Islamic Solidarity Games
- Host city: Baku
- Country: Azerbaijan
- Motto: Gücümüz həmrəylikdədir (Solidarity is our strength!)
- Nations: 54
- Athletes: 6000
- Opening: 12 May 2017
- Closing: 22 May 2017
- Opened by: Ilham Aliyev President of Azerbaijan
- Main venue: Baku Olympic Stadium
- Website: http://www.baku2017.com

= 2017 Islamic Solidarity Games =

Multi-sport competition held in Baku, Azerbaijan

The 4th Islamic Solidarity Games (2017 IV İslam Həmrəyliyi Oyunları) was a multinational, multi-sport event that was held in Baku, Azerbaijan, from May 12 to 22, 2017. Previously, the event was held in Saudi Arabia in 2005 and Indonesia in 2013. The second event, originally scheduled to take place in October 2009 in Iran, was later rescheduled but then cancelled.

The Islamic Solidarity Sports Federation (ISSF) is responsible for the direction and control of the Islamic Solidarity Games.

==Bidding==
In October 2012, the National Olympic Committee of Azerbaijan submitted its bid for the 2017 Islamic Solidarity Games during the 18th Islamic Solidarity Sports Federation meeting held in Jeddah, Saudi Arabia. Baku was awarded the event during the General Assembly of ISSF in 2013, which was also held in Jeddah.

==Participating nations==
All 56 members of the Islamic Solidarity Sports Federation participated in the games. Due to the suspension of the Kuwait Olympic Committee, athletes from Kuwait participated in the Games as independent ISSF athletes under the flag of the Islamic Solidarity Sports Federation. Athletes and coaches were accredited by the ISSF; they wore ISSF uniforms, and any medals they might have won would have been received under the ISSF banner and anthem. Along with the Kuwaiti athletes, athletes from Libya and Sudan were scheduled to compete under the ISSF banner but withdrew hours before the opening ceremony.

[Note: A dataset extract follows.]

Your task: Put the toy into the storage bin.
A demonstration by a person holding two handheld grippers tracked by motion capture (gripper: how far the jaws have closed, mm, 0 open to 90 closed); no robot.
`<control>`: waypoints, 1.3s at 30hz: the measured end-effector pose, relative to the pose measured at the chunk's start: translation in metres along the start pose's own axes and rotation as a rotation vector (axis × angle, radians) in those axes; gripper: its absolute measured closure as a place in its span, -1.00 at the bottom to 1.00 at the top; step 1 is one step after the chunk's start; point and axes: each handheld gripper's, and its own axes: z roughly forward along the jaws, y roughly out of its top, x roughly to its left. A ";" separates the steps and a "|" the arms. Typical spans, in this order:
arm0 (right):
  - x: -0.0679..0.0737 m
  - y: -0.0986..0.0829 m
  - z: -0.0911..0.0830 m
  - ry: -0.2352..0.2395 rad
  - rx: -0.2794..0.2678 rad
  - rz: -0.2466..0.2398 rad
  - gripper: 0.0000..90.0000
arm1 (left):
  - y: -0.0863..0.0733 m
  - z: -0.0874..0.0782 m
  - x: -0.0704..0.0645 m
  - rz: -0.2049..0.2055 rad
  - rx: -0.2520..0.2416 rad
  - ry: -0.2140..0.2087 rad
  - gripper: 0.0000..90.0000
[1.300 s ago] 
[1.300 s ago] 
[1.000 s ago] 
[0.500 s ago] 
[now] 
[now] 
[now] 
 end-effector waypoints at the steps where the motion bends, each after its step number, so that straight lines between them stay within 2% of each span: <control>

Below is a list of all the participating NOCs; the number of competitors per delegation is indicated in brackets.

| Participating National Committees |
|---|
| Afghanistan (49); Albania (10); Algeria (118); Azerbaijan (425) host; Bahrain (15); Bangladesh (30); Benin (21); Brunei (6); Burkina Faso (6); Cameroon (80); Chad (9); Comoros (9); Djibouti (8); Egypt (46); Gabon (7); Gambia (14); Guinea (7); Guinea-Bissau (9); Guyana (16); Indonesia (127); Iran (100); Iraq (49); Ivory Coast (57); Jordan (39); Kazakhstan (23); Kyrgyzstan (48); Lebanon (5); Libya withdrew; Malaysia (42); Maldives (28); Mali (6); Mauritania (6); Morocco (100); Mozambique (17); Niger (9); Nigeria (18); Oman (30); Pakistan (125); Palestine (65); Qatar (35); Saudi Arabia (188); Senegal (25); Sierra Leone (10); Somalia (7); Sudan (-); Suriname (11); Syria (33); Tajikistan (40); Togo (14); Tunisia (25); Turkey (350); Turkmenistan (160); Uganda (24); United Arab Emirates (40); Uzbekistan (121); Yemen (15); |

==Venues==
There were 17 competition venues used during the Games. The main stadium, known as Baku Olympic Stadium, has an all-seater capacity of 69,870 seats.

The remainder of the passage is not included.